First Cousin Once Removed
Dir. Alan Berliner
Styles: documentary, family, biography
Others: Nobody's Business, The Forgetting, Away From Her
Links: First Cousin Once Removed - HBO
“I know there’s a past and I know I lived in it, and I know that I gave it up to live only in the present.”
Edwin Honig, a gifted poet with many titles and honors, speaks with dignity and purpose, but he embodies a kind of horror that goes way beyond slashers and teen screams: he has lost most of his memory in his old age. In First Cousin Once Removed, director Alan Berliner — Edwin’s titular cousin — dives deep into Edwin’s consciousness, and finds a lively mind that’s still surprisingly capable of expressing profound and complex thoughts, but has a way of shutting down when it becomes convenient. The film is both a character study and a meditation on memory as a defining aspect of self — or not. It’s a brave, clear-eyed look at a life experience that we dread and typically try not to think about.
Berliner has a knack for bringing a formal lightness to his heavy subject matter, using text and typewriter sound effects to create textures and rhythms and add layers of meaning. Edwin is a gifted and charismatic character: “I think of my mind as a thing to play with,” he says, and he seems happiest when Berliner’s young son comes to visit. “Take me for a ride in your story,” he tells him. When Berliner asks Edwin what kind of music he likes he turns on a devilish smile: “Jazzy music!” An interesting characteristic of his memory is that while he no longer recognizes any of his relatives, he vividly recalls the horrific death of his brother, which happened when Edwin was five and his brother was three, and for which his father never stopped blaming him.
One of the tricky aspects of a film like this is consent. One of Edwin’s sisters thinks he shouldn’t be filmed in the state he’s in; that he should be remembered as the vital and powerful man he had been all his life. Other points of view are also expressed, and in the end Berliner tells us that he did obtain consent from Edwin when he was still lucid. Interestingly though, in the cut of the film that played at festivals the consent issue was left more ambiguous, which made the film more uncomfortable and provocative, as viewers were challenged to confront their feelings about its ethics.
For the most part Edwin is portrayed with a suitable degree of dignity. But this breaks down in the film’s final stretch, when it turns out Edwin was not a good father to his two adopted sons. They both had been estranged from him for many years before the onset of his Alzheimer’s. Before revealing all that, Berliner disingenuously asks, “Do you have any advice for me as a parent?” It’s an effective way to set up the dramatic reveal, but it’s also rather a cruel thing to ask — even rather comically so when you find out about Edwin’s Joan Crawford parenting style.
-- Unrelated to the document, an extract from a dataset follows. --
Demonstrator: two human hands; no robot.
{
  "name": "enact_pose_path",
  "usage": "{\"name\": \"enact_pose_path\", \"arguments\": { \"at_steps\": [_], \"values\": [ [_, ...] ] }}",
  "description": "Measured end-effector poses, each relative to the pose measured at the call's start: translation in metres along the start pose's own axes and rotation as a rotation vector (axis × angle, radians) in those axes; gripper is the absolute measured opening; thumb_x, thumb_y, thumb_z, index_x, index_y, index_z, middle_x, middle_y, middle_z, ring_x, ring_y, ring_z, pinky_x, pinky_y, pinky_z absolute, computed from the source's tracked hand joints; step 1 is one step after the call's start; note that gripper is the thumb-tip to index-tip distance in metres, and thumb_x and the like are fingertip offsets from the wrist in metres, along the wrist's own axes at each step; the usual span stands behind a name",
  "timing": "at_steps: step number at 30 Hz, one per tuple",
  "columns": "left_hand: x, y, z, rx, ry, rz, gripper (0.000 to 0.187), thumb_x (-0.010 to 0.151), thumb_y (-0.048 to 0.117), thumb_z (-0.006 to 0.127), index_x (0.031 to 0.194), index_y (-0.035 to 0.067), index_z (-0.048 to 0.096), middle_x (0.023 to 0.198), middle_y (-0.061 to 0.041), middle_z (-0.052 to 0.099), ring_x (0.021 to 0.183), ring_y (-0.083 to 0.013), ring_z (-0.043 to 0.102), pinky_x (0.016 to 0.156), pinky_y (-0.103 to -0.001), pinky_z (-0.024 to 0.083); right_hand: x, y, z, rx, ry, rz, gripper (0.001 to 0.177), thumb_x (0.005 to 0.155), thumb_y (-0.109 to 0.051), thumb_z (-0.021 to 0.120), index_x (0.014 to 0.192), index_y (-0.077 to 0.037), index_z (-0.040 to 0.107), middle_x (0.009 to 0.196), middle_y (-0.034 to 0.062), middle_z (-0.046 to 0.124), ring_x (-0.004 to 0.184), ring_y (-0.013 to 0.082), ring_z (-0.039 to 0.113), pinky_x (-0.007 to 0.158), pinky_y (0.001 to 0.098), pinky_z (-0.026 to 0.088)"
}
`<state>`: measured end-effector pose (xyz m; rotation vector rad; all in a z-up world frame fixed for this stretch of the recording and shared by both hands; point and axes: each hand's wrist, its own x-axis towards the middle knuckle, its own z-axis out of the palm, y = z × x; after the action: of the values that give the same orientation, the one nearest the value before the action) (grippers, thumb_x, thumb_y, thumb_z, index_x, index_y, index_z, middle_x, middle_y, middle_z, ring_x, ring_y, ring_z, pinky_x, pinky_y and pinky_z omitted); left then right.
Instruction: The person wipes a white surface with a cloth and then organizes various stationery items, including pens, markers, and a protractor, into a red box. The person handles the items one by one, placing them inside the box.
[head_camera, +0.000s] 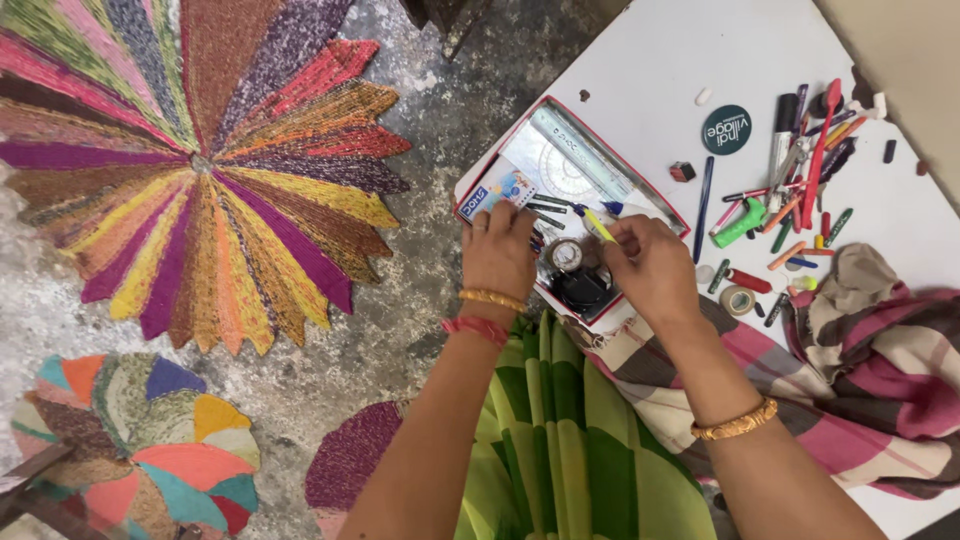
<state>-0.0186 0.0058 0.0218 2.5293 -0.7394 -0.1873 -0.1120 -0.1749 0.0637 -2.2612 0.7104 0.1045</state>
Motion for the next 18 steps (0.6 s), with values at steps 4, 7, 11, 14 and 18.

What’s fascinating is that, despite not having any mental recollection of his two sons, Edwin becomes tired or aggressive when Berliner pushes him to examine family photos. When Berliner asks him about the word “love,” Edwin responds that “there’s something there, but I don’t know what to do with it.” Even more dramatically, when Berliner asks him directly about being a bad father Edwin turns to look into the camera: “Maybe. Maybe it’s true. I have no more to say of that.” It suggests questions about the nature of memory, indicating that an aspect of it lingers even when the mind is erased. It brings to mind the concept of a self that maintains the burden of karma after reincarnation, despite losing all memory of a previous life. There’s a sense that on some level Edwin may have chosen to forget. “It sounds as though I’m trying to get rid of something,” he says, “and I am. I have an idea that I don’t like what I want to get rid of.” Berliner prods Edwin to speculate on where memory goes; Edwin replies that “memory goes into the earth; it disappears into a long, unending thing.”
Probably the most memorable scene is the one where Edwin watches a video of his younger self, rattling off his accomplishments. “I’m not impressed,” says present-day Edwin. “He’s trying to be someone.” Here you actually get a sense that, by being stripped of all he had, Edwin has become more authentically who he is. In a larger sense, Berliner’s portrait of Edwin shows us how perhaps the losses we experience in old age — loss of physical ability, of independence, of dignity, of mental faculties, etc. — can be seen as part of a process that brings us full circle at the end of life, taking us back to a state of pure consciousness that has nothing, holds on to nothing.